Common Tiger Shrimp diseases and problems
Tiger Shrimp is susceptible to standard freshwater diseases (ich, columnaris, fin rot, bacterial infections). Quarantine new Tiger Shrimp for 4 weeks before adding to your display tank. Treat fish in a separate hospital tank to avoid affecting plants and inverts. Most disease outbreaks trace back to poor water quality, chronic stress, or skipped quarantine.
Where to buy Tiger Shrimp online
Tiger Shrimp is sold at LFS (local fish stores), online retailers, and direct from breeders/wholesalers. Pricing varies widely by source, size, and quality:
Browse live Tiger Shrimp from vetted Fast Aquatics vendors with carrier-tracked overnight shipping (FedEx Priority + UPS Next Day), climate-aware hold logic, and a 4-hour DOA window with photo-evidence claims. Captive-bred or aquacultured specimens cost more upfront but arrive healthier and integrate faster.
Tiger Shrimp FAQ
How big does Tiger Shrimp get?
1 inch at adulthood within 12-24 months.
How long does Tiger Shrimp live?
1-2 years with proper care.
What is the minimum tank/pond size?
10 gallons, with larger systems strongly recommended.

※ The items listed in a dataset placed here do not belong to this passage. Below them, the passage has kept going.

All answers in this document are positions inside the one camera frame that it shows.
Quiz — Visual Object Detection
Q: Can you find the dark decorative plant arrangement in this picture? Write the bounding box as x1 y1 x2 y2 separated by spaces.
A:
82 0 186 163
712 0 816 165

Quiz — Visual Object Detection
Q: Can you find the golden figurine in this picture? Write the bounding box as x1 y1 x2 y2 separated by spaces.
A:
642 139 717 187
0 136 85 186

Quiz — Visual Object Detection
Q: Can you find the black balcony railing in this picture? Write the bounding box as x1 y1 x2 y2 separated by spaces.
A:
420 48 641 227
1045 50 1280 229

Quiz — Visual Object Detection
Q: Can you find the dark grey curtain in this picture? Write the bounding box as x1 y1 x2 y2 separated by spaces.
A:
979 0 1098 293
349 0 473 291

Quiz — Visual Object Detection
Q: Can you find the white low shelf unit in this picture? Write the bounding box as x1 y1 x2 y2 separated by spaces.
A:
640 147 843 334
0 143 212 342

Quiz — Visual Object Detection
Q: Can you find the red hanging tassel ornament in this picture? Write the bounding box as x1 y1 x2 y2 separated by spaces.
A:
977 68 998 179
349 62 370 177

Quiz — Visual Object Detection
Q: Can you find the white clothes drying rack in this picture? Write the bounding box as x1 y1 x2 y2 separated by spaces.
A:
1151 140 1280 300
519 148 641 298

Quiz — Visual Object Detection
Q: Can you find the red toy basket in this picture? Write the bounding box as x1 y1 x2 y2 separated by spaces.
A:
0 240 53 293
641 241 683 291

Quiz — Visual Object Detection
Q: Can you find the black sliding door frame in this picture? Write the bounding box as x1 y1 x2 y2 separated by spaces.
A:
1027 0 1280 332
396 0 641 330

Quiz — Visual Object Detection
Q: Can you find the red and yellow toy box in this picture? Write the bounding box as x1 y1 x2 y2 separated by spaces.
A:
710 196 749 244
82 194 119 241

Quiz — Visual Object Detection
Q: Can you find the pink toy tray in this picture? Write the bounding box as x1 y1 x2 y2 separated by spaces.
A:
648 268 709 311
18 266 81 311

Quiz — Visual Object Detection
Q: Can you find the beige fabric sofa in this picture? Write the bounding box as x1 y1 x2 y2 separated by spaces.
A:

Is Tiger Shrimp hard to keep?
Tiger Shrimp is rated intermediate difficulty.
What does Tiger Shrimp eat?
Tiger Shrimp is a omnivore; appropriate diet matches its natural feeding pattern.
Tiger Shrimp taxonomy and care recommendations cross-checked against the following authoritative references and our internal vendor + breeder database.